I called Emily knowing she isn't going to answer, and I left her a message about my encounter.  Laughing as I leave it.  

I got back to my apartment and fell on the couch.  I screamed into the throw pillow.  I am so embarrassed.  All of a sudden I started to laugh and I couldn't compose myself, I was officially in hysterics.  “Go take a shower.” My subconscious hissed.  I walked to the bathroom laughing at myself.  “What a way to start the day.” I looked at myself in the mirror.  “Girl  get it together.” I decided I would go into the office today and get some work done there, maybe I could get some actual work done.  

The shower made me feel so much better.   It was literally what I needed.  I can't stop thinking of this mystery man.  And now, he is here in my apartment building.  I let the water come down over my face and every couple minutes I found myself burying my face into my hands saying “Oh my god, I can’t believe I fainted.”  

After the shower, I needed to drown out my thoughts.  So I plugged my phone into my surround sound and put my music on low.  It was still before 8 am, so I wanted to be considerate of my neighbors.  I tried to make myself some breakfast.  But he kept popping into my head.  When he did I found myself smiling.  I have to admit.  It feels good.  This feeling feels good.  Even if this doesn’t turn into anything, even if I never run into him again.  Right now, I feel alive. 

Then, bam.  I am hit with a ton of Tyler’s.  Why?  Why is he popping up now?  It has been a year since I ended things.  A year since I found out he was having an affair with his co-worker.
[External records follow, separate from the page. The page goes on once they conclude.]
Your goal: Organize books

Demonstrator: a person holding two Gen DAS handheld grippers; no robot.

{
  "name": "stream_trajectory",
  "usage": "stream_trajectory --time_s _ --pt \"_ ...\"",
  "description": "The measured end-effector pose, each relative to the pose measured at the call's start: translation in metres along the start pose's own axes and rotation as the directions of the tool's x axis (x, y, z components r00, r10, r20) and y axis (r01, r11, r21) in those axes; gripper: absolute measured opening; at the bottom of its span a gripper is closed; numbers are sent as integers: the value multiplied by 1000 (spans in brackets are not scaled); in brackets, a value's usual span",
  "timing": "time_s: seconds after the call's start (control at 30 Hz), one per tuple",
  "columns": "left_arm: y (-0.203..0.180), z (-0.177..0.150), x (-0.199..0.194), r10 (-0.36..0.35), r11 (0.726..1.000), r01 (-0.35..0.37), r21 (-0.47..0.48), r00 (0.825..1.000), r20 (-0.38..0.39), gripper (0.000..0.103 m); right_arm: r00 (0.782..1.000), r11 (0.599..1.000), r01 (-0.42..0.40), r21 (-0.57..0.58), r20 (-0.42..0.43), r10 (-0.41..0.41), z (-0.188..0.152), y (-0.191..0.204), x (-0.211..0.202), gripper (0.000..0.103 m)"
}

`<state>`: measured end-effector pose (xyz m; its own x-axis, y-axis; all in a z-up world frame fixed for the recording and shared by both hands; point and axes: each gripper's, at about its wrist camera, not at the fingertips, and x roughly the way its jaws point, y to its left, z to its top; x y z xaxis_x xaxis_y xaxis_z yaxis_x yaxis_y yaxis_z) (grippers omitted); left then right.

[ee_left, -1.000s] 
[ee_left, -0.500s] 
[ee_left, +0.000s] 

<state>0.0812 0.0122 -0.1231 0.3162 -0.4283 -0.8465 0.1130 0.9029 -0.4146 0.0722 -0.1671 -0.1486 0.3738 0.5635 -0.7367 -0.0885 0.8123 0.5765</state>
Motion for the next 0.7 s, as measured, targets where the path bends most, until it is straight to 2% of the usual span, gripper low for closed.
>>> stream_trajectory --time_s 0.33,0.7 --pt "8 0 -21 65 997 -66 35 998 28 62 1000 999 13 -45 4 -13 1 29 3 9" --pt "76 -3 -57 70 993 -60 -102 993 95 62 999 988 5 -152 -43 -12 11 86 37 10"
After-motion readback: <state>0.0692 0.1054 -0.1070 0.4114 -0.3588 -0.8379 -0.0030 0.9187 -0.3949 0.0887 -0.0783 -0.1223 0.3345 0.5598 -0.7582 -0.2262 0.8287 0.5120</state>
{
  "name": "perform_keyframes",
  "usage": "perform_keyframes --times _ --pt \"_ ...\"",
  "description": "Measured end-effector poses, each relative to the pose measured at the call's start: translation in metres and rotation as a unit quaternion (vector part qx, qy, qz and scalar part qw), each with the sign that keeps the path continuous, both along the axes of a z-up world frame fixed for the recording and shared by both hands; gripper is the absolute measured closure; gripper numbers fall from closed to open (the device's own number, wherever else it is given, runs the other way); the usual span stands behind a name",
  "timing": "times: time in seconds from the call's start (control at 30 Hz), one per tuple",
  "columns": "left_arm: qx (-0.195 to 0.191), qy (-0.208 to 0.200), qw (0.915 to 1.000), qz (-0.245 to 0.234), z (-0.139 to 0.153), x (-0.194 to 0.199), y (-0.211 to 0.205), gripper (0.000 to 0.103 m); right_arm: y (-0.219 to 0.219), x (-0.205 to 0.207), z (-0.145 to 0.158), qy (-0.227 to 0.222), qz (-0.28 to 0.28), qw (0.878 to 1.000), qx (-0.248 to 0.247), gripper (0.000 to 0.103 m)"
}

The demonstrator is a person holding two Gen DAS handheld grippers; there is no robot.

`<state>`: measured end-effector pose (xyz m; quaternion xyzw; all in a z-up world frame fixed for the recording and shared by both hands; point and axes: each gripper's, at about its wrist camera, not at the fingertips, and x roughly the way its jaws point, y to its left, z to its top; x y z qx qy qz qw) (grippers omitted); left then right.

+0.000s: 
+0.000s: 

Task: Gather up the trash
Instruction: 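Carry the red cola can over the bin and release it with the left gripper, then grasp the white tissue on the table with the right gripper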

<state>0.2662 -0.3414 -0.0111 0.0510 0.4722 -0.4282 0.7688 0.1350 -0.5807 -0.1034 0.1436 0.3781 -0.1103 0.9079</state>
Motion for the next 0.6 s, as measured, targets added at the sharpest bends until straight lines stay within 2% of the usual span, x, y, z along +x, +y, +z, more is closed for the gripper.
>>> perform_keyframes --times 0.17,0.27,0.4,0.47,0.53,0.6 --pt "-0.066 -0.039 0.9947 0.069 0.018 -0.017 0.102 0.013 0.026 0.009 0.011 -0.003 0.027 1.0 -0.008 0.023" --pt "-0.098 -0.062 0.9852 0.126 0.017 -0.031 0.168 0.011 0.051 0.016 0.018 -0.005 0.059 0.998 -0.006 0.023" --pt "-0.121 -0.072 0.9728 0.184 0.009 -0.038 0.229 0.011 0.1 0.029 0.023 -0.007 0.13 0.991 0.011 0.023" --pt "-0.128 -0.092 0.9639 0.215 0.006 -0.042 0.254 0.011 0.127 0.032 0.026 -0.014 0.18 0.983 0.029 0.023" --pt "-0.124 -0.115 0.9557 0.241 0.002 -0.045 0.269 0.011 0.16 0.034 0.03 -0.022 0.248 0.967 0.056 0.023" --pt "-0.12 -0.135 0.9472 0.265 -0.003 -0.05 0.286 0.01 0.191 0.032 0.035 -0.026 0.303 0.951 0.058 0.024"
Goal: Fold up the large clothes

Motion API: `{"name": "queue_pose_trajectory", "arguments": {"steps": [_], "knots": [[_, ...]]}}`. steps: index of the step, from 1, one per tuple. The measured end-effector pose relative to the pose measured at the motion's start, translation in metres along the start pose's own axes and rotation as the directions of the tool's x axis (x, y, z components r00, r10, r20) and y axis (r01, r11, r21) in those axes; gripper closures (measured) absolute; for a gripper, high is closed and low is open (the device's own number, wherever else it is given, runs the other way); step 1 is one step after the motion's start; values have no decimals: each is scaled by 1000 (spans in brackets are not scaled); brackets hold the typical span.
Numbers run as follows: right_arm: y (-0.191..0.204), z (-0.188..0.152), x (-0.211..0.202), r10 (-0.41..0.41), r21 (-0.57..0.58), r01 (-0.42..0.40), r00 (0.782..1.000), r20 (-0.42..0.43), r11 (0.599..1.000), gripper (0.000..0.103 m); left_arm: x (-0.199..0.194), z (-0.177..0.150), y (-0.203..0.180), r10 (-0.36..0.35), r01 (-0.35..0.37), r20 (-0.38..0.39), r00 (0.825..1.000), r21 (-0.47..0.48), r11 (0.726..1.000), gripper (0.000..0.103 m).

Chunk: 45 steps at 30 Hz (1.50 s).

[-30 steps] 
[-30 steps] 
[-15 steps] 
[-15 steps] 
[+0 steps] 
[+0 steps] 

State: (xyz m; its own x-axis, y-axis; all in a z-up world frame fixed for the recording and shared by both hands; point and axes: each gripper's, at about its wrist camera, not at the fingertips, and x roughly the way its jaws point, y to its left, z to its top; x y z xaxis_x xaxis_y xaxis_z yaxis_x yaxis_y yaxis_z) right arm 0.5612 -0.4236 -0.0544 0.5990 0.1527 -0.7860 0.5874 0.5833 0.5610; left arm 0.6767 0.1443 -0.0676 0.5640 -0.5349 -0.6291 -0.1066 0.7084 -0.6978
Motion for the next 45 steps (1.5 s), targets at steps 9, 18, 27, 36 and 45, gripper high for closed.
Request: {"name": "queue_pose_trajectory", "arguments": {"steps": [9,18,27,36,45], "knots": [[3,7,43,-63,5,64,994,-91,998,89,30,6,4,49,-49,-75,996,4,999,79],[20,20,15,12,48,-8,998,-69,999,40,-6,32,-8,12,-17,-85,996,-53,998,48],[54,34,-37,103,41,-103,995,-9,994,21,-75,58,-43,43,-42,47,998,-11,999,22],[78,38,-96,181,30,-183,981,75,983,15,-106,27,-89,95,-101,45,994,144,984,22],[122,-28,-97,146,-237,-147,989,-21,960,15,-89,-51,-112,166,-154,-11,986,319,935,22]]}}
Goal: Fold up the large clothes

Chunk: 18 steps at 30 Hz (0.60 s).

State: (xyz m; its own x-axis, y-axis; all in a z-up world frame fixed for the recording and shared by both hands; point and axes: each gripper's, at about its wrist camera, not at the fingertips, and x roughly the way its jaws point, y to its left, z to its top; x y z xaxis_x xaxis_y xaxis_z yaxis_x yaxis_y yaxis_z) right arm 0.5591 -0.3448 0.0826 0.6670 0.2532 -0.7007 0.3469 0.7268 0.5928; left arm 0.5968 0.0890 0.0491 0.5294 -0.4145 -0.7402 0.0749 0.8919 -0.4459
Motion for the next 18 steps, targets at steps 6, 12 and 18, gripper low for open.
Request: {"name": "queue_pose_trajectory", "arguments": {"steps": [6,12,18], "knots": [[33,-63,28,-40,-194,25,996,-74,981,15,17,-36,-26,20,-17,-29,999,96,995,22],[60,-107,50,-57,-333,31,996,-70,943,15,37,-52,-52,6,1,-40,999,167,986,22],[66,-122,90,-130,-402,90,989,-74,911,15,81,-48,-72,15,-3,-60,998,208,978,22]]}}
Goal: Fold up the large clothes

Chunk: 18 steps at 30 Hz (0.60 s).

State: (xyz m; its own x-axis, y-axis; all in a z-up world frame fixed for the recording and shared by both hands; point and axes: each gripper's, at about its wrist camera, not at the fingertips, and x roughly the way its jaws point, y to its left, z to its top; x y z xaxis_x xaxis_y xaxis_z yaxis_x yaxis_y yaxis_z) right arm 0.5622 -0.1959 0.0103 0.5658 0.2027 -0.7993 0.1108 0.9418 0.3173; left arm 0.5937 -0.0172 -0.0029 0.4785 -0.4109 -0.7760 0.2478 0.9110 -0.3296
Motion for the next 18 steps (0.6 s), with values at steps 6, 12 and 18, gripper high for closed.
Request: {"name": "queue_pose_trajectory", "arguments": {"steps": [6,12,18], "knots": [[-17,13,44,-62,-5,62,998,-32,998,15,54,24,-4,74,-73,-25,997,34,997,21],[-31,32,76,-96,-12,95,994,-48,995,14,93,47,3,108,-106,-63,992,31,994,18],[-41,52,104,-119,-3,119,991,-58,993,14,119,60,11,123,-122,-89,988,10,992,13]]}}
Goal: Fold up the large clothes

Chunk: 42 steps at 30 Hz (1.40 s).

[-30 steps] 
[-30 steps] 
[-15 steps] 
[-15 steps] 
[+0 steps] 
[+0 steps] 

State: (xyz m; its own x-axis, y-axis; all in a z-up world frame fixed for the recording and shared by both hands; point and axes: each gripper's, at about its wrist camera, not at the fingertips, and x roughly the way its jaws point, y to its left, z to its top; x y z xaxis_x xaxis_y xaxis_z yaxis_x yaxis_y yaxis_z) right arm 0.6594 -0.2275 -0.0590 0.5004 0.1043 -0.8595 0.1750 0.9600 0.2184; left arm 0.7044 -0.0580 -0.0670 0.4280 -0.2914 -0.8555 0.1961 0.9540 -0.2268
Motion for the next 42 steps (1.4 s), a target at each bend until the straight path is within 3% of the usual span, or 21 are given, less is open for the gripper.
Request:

It’s been a year since I have had any sort of relationship outside of my inner circle.  Which includes Emily, my best friend in all the universes.  Her mom and dad.  Owen, her boyfriend, his cat Roger,  My Dad, my Papa,  my family, my boss,  and the staff at Joe’s.  

When my relationship ended with Tyler I had to pull  myself out of a deep depression.  I stopped going to places I used to go with him, which were a lot.  That’s how I found Joe’s. I couldn’t believe I had never been there before given how close it is to my apartment.  But, my life after Tyler was the complete opposite of my life with him.  

We were together most of college and I built a life during that time.  So, I spent months being held hostage by my past. I put a lot of time into my work.  Stopped going out on the weekends, and if I did it was to different places.  Places I knew I wouldn't, and couldn't run into Tyler.  I wasn’t looking for anything new, I especially wasn't looking for my heart to be ripped out of my chest.